WHAT IS EXPECTED:
Tell how many lines in the following entries include the word "frame", giving the figure alone.

EXERCISE DATA:
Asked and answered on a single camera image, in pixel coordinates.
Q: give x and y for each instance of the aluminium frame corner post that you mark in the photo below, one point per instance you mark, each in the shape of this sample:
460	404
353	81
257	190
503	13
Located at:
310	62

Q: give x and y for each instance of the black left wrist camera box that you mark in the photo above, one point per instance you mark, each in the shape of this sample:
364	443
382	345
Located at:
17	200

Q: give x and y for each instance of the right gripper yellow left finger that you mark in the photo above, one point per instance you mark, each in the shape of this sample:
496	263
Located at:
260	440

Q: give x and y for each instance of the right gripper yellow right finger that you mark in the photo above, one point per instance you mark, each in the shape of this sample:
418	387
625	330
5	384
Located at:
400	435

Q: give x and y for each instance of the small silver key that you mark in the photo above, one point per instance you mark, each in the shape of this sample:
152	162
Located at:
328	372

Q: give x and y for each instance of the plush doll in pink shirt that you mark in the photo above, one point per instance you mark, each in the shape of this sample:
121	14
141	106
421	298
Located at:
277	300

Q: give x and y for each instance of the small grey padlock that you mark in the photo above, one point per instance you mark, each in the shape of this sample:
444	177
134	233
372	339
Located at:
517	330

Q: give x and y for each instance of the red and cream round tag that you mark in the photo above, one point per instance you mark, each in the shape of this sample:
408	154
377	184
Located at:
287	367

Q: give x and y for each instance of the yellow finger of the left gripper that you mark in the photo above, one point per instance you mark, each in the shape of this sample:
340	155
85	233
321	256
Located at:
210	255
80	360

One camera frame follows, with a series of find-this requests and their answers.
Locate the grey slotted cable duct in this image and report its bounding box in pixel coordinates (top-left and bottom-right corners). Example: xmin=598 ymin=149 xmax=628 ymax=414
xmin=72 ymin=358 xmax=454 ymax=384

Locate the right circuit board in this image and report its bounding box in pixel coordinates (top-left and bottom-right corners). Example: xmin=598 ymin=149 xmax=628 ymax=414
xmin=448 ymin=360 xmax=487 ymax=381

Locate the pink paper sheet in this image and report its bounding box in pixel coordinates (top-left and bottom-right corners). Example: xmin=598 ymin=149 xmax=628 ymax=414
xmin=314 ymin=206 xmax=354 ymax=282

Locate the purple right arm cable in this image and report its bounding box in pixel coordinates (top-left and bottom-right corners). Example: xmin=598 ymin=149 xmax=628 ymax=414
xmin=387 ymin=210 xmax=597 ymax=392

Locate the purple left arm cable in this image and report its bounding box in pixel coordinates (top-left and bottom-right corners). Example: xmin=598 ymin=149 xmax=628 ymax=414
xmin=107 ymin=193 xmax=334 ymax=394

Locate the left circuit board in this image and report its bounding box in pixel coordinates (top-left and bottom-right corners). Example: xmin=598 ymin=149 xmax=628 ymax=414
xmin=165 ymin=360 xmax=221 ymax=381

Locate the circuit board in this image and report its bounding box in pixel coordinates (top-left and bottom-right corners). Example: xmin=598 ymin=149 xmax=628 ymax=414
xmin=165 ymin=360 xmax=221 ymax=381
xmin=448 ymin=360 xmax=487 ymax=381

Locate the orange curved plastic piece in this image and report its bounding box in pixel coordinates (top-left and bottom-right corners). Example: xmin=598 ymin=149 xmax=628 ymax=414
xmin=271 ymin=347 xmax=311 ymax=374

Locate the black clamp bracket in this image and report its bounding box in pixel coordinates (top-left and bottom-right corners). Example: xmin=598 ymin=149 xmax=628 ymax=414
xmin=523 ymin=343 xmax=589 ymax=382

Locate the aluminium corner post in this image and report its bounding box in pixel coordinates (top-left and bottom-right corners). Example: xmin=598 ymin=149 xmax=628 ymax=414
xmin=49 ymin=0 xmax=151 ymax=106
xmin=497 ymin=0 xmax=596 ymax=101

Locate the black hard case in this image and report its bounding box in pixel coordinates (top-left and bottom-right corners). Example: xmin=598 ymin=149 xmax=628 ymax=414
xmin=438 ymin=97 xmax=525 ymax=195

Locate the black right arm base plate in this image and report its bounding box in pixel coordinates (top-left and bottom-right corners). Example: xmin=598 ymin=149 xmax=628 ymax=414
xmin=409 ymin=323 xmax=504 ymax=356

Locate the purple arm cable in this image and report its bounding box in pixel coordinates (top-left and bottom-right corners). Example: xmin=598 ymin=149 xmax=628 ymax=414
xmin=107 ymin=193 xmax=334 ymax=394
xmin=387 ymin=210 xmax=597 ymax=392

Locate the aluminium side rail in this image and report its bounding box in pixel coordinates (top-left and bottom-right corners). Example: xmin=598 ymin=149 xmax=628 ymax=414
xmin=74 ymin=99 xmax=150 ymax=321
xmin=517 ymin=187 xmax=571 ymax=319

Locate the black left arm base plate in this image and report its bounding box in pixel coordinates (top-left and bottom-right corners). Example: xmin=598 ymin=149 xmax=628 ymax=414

RESPONSE TO THIS EXERCISE:
2